I am not certain whether adding captive_portal AlertDescription to TLS would
be of benefit. It seems to me that possibly yes, but haven't reviewed this.
>
> I don't find the more-transparent-censorship argument offered convincing.
> If DNS-based censorship is offered as the motivation (as opposed to or in
> addition to captive portals) then I think that'd require chatting with the
> dnsop folks, who are already discussing DNS-RPZ.
Thanks for mentioning DNS-RPZ, I wasn't aware of it.

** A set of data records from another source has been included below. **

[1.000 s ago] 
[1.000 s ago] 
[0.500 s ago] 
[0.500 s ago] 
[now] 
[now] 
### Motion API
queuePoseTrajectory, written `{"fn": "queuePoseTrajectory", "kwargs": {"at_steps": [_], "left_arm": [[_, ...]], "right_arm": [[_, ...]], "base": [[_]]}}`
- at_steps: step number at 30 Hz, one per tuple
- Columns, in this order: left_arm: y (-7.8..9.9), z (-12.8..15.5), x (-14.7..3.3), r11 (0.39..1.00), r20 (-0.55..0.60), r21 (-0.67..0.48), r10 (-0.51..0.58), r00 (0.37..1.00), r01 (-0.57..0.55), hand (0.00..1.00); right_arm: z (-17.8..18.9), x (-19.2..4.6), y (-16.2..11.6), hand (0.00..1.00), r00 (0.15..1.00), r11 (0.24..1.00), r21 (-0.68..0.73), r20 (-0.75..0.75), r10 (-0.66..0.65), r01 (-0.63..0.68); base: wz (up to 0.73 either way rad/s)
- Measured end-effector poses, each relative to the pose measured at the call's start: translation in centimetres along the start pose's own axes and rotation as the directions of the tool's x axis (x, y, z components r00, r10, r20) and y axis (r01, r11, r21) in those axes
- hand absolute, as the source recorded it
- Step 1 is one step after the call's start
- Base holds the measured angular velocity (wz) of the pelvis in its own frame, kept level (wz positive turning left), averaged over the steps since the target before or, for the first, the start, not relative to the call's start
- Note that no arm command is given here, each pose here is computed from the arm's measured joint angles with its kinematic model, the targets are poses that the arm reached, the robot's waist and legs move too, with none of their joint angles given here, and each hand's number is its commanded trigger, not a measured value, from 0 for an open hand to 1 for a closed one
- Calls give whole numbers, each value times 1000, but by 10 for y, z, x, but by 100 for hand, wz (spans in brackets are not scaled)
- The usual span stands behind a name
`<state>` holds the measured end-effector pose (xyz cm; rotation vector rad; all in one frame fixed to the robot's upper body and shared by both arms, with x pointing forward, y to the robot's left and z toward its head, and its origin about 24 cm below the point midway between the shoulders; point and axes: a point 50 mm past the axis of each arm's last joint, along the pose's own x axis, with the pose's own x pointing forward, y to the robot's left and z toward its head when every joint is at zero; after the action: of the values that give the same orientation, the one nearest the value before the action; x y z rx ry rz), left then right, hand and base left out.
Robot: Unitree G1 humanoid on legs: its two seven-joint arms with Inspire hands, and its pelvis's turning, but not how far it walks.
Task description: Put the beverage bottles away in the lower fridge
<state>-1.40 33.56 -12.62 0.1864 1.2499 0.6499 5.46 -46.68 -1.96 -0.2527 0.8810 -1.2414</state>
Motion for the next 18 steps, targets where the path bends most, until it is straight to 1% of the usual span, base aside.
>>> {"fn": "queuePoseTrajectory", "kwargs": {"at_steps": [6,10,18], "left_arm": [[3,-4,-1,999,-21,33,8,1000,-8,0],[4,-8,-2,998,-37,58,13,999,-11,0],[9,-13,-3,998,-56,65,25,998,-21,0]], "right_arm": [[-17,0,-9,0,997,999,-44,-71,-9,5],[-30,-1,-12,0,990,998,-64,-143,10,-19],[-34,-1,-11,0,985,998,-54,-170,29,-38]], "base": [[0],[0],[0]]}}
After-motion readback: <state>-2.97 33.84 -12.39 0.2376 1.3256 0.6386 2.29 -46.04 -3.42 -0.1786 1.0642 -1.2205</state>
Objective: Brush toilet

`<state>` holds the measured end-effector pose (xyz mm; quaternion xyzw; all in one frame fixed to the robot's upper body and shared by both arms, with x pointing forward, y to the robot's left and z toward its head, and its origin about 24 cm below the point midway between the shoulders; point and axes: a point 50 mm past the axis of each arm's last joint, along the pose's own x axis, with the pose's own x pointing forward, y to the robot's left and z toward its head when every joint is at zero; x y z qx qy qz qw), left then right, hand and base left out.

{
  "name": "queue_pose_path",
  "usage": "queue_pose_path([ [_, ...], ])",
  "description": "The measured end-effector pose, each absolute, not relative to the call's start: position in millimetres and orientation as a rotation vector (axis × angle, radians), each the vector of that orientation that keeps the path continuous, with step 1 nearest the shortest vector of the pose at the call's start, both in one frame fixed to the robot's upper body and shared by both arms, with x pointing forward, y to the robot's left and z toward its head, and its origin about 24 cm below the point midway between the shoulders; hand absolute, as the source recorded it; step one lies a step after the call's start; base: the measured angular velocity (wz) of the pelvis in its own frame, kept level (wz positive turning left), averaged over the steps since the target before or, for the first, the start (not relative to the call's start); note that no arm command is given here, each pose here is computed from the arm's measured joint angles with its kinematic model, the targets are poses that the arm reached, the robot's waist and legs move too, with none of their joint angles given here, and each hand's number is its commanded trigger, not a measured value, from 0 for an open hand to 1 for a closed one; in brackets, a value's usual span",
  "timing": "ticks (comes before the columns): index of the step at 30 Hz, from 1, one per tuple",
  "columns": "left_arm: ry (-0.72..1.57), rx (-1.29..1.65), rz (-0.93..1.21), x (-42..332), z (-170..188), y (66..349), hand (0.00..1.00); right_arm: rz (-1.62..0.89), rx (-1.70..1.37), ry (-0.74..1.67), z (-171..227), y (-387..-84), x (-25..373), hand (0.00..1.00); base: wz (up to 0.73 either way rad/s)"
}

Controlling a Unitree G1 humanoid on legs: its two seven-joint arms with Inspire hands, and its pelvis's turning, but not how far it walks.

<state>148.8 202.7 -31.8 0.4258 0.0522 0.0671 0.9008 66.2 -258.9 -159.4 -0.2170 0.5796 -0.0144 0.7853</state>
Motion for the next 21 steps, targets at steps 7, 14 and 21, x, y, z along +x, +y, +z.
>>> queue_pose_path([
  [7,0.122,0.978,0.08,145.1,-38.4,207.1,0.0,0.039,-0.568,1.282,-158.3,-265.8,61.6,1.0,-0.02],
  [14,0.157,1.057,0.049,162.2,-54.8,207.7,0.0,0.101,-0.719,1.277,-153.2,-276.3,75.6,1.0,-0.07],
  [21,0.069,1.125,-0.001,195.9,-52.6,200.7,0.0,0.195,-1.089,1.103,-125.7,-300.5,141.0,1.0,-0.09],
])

It isn't only about DNS-based filtering, but also about blocking access to
specific IPs:
iptables -t nat -A OUTPUT --destination sex.com \
--jump DNAT --to-destination banned-page-server.local
as well as filtering packets on the HTTPS layer without MITM (the dreaded
middleboxes).
> I'd guess, (but not sure as it's not my fav. idea;-), that might throw up a
> requirement that censorship might only be done for a few minutes while some
> previously unseen name was checked out, or a name might be censored for
> days or weeks, if it's newly registered and some censor considers that a
> threat.
I was thinking more about filtering for sex, obscenity and such. That was my
primary motivation when pushing for access_administratively_disabled.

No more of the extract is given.